The National Audit Office said it has reservations on the Authority’s practice of not carrying out exhaustive inspection visits on construction sites. In a report presented to Parliament tonight, the NAO said that workers engaged in the local construction industry are the most at risk of suffering occupational accidents when compared to others working in other industrial sectors
The NAO said it has reservations on the Authority’s practice of not carrying out exhaustive inspection visits on construction sites. This concern is further compounded by the fact that, although OHSA ascertains that the responsibility of a Project Supervisor (PS) is duly assigned (whose role is to make sure that OHS considerations are observed during all stages of a construction project), there is no rigid and comprehensive system by which the competence of all active PSs is assessed.

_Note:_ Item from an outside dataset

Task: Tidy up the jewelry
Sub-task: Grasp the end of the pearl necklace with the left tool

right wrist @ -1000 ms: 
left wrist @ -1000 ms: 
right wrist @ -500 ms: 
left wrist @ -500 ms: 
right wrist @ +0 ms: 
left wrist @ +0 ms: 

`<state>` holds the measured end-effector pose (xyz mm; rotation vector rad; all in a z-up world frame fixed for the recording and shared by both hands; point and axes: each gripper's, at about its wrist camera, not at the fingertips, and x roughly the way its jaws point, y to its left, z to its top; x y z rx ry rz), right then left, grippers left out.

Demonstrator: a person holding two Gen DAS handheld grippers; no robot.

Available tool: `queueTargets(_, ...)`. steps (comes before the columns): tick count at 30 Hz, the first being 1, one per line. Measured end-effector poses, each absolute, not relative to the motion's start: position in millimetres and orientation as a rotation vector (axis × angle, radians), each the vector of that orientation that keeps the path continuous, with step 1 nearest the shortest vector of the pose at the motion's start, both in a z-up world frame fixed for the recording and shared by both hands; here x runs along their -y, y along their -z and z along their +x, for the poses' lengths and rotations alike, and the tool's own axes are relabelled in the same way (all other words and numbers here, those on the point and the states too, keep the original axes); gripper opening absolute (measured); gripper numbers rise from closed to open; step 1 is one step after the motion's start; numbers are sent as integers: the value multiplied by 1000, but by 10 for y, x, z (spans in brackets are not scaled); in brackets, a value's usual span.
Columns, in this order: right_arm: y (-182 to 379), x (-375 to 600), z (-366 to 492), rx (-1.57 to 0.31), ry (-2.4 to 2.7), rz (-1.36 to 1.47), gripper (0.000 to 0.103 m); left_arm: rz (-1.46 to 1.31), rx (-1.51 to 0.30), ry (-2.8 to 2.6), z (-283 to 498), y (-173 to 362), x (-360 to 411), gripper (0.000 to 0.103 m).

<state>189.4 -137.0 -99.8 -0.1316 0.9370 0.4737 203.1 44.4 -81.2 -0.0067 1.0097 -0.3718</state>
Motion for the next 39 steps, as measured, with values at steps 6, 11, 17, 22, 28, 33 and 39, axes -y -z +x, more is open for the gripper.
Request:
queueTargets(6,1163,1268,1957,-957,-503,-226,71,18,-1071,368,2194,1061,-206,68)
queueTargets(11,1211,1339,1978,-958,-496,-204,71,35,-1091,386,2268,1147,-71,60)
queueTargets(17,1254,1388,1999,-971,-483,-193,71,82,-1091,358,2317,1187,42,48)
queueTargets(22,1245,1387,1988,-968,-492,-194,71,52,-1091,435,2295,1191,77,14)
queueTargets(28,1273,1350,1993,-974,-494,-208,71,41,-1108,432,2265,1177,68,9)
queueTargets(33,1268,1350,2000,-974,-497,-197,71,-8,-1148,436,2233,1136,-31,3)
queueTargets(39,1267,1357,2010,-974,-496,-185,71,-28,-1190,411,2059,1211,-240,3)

NAO further opines that the level of permissible financial penalties both in the form of administrative fines as well as the minimum imposable fines should a case be taken to the Courts of Justice are completely incommensurate to the nature of some of the infringements they are intended to deter. This element of disproportionality is made more evident when comparing these fines to the significantly higher costs attributed to the implementation of adequate OHS measures. As a consequence, this Office concludes that this significant difference between the enforceable fines and OHS related costs, may be incentivising duty holders to forego the implementation of adequate OHS measures and ‘risking’ a relatively minimal fine if detected by OHSA’s inspectorate staff.
NAO however also acknowledges that, external factors, such as innate local cultural disregard to OHS considerations, legal constraints and other compounding factors such as the considerable presence of irregular workers within this industry, create a regulatory conundrum which is not easily overcome. The significant shortage in the quantity of inspectorate staff compared to international standards at OHSA’s disposal, further adds unwarranted pressure on the Authority’s operations and creates gaps in the latter’s potential coverage.